Para pengikut Fansuri bahkan dikejar- kejar dan dibakar hidup-hidup. Apa yang digambarkan dengan begitu tandas, provokatif dan tanpa tedeng aling-aling oleh novel ini sebenarnya adalah sesuatu yang historis: pernah terjadi di jantung sejarah Islam di Indonesia. Bahkan mungkin juga masih terjadi di hari ini, esok dan entah kapan. Wallahualam.

Mencari Tuhan Berwajah Cinta

::m safrinal, jogja

Tuhan yang diperkenalkan kepada kita adalah Tuhan berwajah besi. Wajah-Nya selalu ditampilkan sebagai tiran yang ganas, yang hanya mengenal larangan dan hukuman. Nama-Nya kerap dilekatkan dalam aksi peperangan, teror, dan kekuasaan tirani. Entah berapa banyak darah telah dikuras atas nama-Nya: Perang Salib, konflik Israel-Palestina, kerusuhan Ambon....Kabar Buruk dari Langit bermaksud menghadirkan wajah Tuhan yang lain. Bukan wajah yang selalu murka, bengis, atau kuasa, tapi wajah yang diliputi penuh dengan kelembutan, kasih, dan cinta. Wajah yang sayangnya lebih sering diasingkan dan dilupakan, sehingga manusia serasa lebih rela untuk menyalahkan ketimbang memaafkan.

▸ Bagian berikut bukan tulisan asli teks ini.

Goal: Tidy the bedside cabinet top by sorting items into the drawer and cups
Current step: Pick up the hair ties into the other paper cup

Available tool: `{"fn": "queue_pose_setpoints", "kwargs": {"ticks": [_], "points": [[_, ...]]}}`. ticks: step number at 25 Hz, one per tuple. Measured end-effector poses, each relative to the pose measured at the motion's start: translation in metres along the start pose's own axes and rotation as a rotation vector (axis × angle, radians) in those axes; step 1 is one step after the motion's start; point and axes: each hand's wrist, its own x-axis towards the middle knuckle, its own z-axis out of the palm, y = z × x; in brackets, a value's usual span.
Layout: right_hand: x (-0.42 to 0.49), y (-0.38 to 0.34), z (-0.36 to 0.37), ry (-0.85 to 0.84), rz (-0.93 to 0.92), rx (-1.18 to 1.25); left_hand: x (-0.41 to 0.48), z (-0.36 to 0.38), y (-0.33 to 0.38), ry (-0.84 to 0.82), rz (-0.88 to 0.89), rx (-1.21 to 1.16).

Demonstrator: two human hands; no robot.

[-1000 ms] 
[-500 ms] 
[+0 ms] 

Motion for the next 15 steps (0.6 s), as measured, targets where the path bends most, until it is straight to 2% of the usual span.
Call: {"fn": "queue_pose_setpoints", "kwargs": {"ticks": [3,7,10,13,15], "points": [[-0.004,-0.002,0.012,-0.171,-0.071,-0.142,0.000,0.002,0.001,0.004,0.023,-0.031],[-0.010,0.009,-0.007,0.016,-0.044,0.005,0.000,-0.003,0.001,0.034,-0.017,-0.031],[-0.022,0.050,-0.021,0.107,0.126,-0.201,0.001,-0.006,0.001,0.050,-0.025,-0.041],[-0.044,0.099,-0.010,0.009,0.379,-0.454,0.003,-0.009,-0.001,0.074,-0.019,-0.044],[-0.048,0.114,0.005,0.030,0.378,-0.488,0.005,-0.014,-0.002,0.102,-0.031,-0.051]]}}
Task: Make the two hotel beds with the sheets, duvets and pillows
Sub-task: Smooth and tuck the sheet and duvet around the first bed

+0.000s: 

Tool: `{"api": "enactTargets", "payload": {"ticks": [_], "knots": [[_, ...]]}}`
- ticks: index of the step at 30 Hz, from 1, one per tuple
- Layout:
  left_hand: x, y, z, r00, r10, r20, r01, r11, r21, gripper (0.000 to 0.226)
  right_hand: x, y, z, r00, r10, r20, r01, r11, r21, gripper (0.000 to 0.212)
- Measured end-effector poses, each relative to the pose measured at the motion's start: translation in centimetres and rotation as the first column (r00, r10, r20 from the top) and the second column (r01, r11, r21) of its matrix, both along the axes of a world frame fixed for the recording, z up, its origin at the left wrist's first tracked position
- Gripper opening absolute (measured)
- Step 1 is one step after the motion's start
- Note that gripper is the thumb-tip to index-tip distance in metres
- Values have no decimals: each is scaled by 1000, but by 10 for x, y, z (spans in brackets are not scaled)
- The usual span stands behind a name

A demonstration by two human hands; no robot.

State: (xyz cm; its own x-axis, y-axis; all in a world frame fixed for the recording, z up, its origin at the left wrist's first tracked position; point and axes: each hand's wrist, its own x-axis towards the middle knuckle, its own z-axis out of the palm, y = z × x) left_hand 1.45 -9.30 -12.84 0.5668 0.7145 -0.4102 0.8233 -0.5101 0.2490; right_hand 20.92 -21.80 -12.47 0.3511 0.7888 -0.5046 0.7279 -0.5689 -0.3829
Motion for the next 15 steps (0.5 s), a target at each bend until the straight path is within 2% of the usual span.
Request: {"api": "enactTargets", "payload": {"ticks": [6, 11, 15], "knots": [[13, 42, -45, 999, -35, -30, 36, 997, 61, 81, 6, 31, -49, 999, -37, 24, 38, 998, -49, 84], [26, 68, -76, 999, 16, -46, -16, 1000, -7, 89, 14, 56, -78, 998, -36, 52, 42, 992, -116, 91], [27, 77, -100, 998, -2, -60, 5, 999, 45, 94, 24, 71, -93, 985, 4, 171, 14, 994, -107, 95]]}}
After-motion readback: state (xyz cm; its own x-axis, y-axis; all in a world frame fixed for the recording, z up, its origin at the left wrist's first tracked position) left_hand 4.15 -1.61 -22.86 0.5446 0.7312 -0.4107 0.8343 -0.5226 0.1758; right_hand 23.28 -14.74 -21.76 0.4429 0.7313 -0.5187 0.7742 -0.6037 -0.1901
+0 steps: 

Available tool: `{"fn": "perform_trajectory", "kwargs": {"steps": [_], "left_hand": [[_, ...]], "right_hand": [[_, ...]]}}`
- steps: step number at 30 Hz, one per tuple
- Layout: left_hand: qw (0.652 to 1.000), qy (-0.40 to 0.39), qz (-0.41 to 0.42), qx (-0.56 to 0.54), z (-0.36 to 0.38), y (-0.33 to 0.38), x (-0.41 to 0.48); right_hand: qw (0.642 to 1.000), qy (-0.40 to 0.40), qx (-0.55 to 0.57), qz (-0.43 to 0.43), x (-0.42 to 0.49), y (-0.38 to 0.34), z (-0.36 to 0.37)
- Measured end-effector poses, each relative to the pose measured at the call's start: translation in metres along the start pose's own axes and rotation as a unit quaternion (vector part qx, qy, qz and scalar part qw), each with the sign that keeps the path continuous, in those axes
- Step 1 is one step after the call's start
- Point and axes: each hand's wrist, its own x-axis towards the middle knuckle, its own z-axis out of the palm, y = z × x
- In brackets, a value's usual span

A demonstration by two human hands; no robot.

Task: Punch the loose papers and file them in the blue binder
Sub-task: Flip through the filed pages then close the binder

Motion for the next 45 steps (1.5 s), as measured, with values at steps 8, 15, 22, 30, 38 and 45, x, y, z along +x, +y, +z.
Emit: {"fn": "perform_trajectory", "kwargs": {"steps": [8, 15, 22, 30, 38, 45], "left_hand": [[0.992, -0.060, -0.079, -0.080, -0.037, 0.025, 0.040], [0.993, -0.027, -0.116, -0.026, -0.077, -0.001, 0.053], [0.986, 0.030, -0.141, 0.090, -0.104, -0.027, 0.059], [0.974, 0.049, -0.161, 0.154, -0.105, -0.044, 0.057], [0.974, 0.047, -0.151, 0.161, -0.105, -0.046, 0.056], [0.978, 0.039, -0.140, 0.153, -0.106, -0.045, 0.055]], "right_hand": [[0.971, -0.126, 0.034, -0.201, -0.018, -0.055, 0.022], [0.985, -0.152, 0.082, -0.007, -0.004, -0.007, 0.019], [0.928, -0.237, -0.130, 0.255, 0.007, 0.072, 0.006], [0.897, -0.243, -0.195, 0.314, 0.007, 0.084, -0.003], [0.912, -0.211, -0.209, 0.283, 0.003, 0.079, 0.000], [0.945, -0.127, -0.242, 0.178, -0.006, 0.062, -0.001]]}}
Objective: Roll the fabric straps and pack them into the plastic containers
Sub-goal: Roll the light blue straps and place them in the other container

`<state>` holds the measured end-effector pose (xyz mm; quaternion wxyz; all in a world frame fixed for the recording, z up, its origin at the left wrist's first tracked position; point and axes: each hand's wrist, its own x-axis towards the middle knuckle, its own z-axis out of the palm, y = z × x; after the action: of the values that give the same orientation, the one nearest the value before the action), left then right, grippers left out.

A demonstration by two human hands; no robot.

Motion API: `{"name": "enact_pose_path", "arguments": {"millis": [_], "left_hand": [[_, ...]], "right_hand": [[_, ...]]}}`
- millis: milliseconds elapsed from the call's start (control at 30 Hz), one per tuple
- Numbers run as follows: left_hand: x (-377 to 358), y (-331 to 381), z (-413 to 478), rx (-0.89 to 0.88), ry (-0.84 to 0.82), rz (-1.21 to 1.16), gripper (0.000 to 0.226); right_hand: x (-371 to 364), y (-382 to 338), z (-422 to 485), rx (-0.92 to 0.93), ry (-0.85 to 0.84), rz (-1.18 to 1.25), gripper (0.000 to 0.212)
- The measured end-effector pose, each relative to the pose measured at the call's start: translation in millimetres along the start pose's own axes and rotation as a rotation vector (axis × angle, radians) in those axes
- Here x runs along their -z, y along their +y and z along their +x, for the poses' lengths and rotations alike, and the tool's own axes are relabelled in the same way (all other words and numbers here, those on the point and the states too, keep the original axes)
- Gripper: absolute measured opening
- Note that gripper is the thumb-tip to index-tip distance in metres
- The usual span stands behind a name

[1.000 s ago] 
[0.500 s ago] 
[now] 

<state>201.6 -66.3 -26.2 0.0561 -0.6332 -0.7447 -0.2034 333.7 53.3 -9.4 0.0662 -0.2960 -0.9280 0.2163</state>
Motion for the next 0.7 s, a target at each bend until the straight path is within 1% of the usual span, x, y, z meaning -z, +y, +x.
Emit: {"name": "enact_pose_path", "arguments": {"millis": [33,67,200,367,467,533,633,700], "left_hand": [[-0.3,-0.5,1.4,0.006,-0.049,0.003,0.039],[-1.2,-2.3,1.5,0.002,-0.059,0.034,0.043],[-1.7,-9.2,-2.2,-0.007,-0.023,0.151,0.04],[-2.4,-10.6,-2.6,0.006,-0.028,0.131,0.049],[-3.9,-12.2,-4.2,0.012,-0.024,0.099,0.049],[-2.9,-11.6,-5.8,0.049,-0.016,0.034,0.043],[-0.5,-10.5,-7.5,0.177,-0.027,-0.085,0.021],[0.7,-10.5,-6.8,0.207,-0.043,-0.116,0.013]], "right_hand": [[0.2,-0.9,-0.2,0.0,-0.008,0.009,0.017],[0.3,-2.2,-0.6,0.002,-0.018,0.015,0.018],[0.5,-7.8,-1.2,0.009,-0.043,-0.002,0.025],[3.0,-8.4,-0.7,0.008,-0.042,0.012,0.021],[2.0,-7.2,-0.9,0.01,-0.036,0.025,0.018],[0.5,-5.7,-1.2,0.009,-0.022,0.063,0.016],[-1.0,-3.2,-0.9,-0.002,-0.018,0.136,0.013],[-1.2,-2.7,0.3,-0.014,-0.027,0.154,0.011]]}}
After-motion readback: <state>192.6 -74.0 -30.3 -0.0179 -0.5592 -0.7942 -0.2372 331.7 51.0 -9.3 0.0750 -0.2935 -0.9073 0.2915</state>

Tuhan berwajah lembut dan penuh kasih itulah yang pada akhirnya dipahami figur protagonis dalam novel ini. Bukan perkara gampang ia mencapai pemahaman semacam itu, melainkan dengan perjuangan dan pengorbanan yang tiada terhingga. Semuanya rela ia terabas demi kepuasan spiritualnya yang tak bisa ditawar-tawar lagi: mencari Sang Maha Pengasih!

Upaya pencarian itu ia mulai setelah diusir keluar dari Kota Kudus karena didakwa menyelewengkan syariat Islam, tak peduli betapapun masyhur pengetahuan agama yang dimilikinya. Dan ia sadar caranya bukan dengan menetap dalam diam, tapi dengan bergerak. “Ketika gerak mengandaikan ketiadaan kepemilikan dan ketakpastian masa depan, maka gerak adalah sesuatu yang memberatkan. Dan mustahil untuk mereka yang tidak berjiwa nabi. Hanya yang berjiwa nabi yang bisa bergerak” (hlm. 250).

Maka ia pun bergerak sekehendak langkah kakinya. Sejumlah peristiwa ganjil yang terjadi tak luput dari perhatiannya. Salah satunya adalah peristiwa naas yang menimpa seorang perempuan akibat dirajam orang sepasar yang tak tahan mendengar hinaannya kepada Muhammad. Pasalnya, si perempuan ditipu seorang pria tak bertanggung jawab yang selalu mengatasnamakan Muhammad saat membujuknya.

Ia yang sempat melerai kericuhan itu tak kuasa menahan amarah massa. Dan dengan masygul ia pun berlalu sambil meratapi tumpahnya darah serta kenyataan bahwa si pria tak bertanggung jawab ternyata adalah Kiai Djukriyah, mantan mertuanya sekaligus kiai ternama di Kudus. Peristiwa kelam itu terus membayang mengikuti hingga akhirnya sebuah pertanda memaksanya menuju Bukit Makrifat, bukit beraroma mistik yang kaya akan suasana spiritual.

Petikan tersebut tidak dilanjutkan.